Las pinchaduras al celular del esposo de Sandra Macri se iniciaron el 23 de mayo de 2008 y el 25 de mayo James, el espía de la Policía Federal, que también trabajaba para el Gobierno porteño, retiró de la SIDE la primera tanda de las grabaciones de los diálogos del parapsicólogo que integra la familia Macri.
“Para Mauricio, la empresa que contrató su padre subcontrató a otra firma de seguridad de la Argentina para espiar a su cuñado. A la vez, esa empresa local contrató a James para obtener las escuchas. Esa es la versión que me contó él”, confesó a PERFIL uno de los flamantes diputados que tomó juramento el pasado jueves. La misma versión la expuso Macri a uno de sus ministros de confianza.

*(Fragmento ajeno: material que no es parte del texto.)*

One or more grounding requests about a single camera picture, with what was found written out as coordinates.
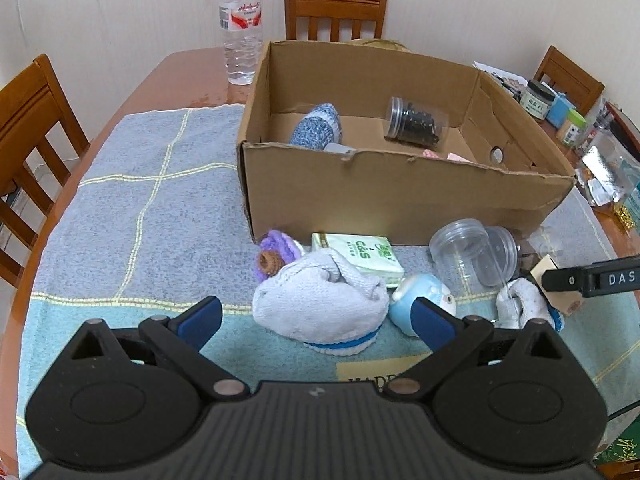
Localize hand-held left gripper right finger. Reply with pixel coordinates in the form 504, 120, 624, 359
386, 296, 591, 402

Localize small pink carton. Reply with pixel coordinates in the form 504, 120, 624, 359
420, 149, 473, 163

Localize stack of white papers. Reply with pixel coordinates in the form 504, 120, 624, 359
472, 60, 526, 96

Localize wooden slat-back chair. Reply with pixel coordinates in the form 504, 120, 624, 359
283, 0, 389, 42
0, 54, 92, 291
534, 45, 606, 116

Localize glass jar with black lid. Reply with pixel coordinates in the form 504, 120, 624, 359
520, 79, 557, 121

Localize blue knit sock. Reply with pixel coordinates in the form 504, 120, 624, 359
290, 102, 344, 151

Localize red phone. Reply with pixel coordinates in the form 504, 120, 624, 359
602, 101, 640, 141

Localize clear plastic container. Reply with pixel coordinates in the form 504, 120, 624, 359
580, 130, 640, 206

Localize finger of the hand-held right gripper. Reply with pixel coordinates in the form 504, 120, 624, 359
542, 266, 591, 295

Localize white sock with blue band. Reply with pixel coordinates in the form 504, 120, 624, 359
251, 250, 390, 357

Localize green and white tissue pack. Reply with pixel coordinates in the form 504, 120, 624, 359
311, 232, 405, 288

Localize gold pins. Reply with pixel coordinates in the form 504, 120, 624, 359
612, 202, 640, 231

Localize white sock with blue cuff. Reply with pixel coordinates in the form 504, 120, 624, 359
496, 277, 563, 333

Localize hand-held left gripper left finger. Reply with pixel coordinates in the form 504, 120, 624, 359
52, 296, 249, 402

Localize small blue box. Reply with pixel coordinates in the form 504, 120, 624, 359
546, 92, 578, 128

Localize clear plastic water bottle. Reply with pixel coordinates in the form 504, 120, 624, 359
218, 0, 264, 86

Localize jar with green lid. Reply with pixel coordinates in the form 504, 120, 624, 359
557, 109, 587, 148

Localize green printed bag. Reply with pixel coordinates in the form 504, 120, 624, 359
595, 437, 640, 468

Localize yellow paper card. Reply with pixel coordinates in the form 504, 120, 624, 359
336, 355, 431, 393

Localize silver blister packs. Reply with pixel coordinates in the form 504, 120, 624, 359
575, 146, 626, 206

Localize cardboard box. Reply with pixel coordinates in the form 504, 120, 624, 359
236, 40, 577, 247

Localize blue round figurine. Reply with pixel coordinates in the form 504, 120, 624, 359
389, 272, 457, 338

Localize clear plastic jar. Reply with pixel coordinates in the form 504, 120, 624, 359
429, 218, 518, 288

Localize small beige carton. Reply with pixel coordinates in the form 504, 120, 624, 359
530, 255, 586, 317

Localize clear jar with dark contents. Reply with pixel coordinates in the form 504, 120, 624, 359
384, 96, 450, 150

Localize blue checked towel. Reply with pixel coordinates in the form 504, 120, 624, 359
17, 104, 640, 466

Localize purple knit doll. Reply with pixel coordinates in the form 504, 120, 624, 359
255, 230, 305, 281

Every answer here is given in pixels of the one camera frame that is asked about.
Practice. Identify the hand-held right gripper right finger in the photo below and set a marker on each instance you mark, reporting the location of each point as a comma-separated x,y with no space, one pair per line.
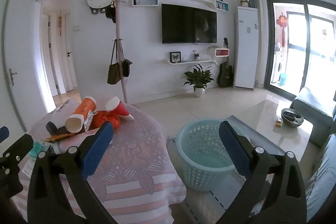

“Ciro James tenía una pyme de las escuchas y estamos seguros de que tenía relación con importantes empresas de seguridad. Por eso, Mauricio no descarta que las grabaciones de su cuñado hayan sido vendidas a la empresa estadounidense que contrató Franco Macri”, confió a PERFIL un ministro del Gabinete del Gobierno de la Ciudad.
La Corte Suprema de Justicia deberá definir si el escándalo de las escuchas debe ser investigado por el juez Norberto Oyarbide o por los tribunales de Misiones, desde donde se ordenaron las intervenciones.